Aretha e os adultos
ARETHA E OS ADULTOS
Miguel Carqueija
Era uma bela residência, de paredes cor-de-rosa e um bem cuidado jardim. Aretha havia telefonado e obtido o endereço, e arrastara um colega junto, embora fosse perfeitamente capaz de levar o beagle sozinha.
— Acho que o Bud sabe que estamos levando ele para casa. Veja, Leandro, que gracinha.
— É, ele está ficando mais alegre — respondeu o garoto, coçando o nariz.
— É claro que está! Ele sabe que voltou para casa!
Leandro tocou a campainha, já que Aretha estava com as mãos ocupadas. Uma mulher muito magra e idosa apareceu e o beagle começou a latir com entusiasmo.
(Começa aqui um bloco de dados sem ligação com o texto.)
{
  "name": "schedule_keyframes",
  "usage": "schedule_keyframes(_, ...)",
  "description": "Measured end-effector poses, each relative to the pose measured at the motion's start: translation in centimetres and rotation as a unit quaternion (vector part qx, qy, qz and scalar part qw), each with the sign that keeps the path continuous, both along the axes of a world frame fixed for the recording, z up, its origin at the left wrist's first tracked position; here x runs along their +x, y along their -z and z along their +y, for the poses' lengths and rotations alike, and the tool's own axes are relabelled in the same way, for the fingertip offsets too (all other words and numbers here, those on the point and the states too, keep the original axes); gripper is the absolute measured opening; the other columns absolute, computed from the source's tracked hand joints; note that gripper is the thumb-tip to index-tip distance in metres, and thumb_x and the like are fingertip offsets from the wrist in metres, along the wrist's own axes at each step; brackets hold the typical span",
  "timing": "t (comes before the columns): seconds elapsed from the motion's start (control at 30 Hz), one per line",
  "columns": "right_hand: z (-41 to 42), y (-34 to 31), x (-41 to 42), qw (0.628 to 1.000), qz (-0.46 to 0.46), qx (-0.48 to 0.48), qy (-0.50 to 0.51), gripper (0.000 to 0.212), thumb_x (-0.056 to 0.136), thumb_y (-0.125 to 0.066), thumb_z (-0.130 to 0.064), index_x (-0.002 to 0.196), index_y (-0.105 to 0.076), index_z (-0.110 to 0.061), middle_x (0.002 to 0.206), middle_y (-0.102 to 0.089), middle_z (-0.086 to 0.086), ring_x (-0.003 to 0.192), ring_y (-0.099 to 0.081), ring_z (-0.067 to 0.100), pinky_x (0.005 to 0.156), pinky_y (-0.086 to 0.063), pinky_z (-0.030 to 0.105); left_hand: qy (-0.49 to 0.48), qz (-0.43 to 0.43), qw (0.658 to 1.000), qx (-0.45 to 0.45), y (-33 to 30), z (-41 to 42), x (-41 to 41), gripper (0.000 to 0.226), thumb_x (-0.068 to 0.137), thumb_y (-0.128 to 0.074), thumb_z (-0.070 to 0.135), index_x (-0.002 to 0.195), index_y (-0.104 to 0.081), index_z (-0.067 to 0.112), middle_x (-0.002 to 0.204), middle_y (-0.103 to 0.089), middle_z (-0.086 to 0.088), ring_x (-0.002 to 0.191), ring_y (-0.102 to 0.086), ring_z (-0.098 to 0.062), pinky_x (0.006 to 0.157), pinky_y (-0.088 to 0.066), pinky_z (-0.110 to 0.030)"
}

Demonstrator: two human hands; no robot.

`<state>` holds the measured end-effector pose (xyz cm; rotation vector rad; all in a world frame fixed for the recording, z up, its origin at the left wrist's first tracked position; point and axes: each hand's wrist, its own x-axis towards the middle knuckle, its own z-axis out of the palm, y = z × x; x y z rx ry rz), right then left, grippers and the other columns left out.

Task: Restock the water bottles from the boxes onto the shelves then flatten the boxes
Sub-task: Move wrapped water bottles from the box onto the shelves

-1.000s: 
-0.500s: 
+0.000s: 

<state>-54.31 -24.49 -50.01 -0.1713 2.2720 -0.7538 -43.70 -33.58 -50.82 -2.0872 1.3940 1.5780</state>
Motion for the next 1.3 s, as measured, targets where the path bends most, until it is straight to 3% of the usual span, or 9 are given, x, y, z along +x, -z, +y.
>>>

— Ah, que bom, trouxeram o Bud! Oi, menino! — e ela afagou o bichinho pela grade.
Leandro pareceu fascinado pelas plantas e flores do jardim, mas Aretha não se distraiu e respondeu:
— Ele está doido para entrar!
— Entrem, vão lá na varanda que a Dona Clara está esperando para falar com vocês. Me dêem o Bud!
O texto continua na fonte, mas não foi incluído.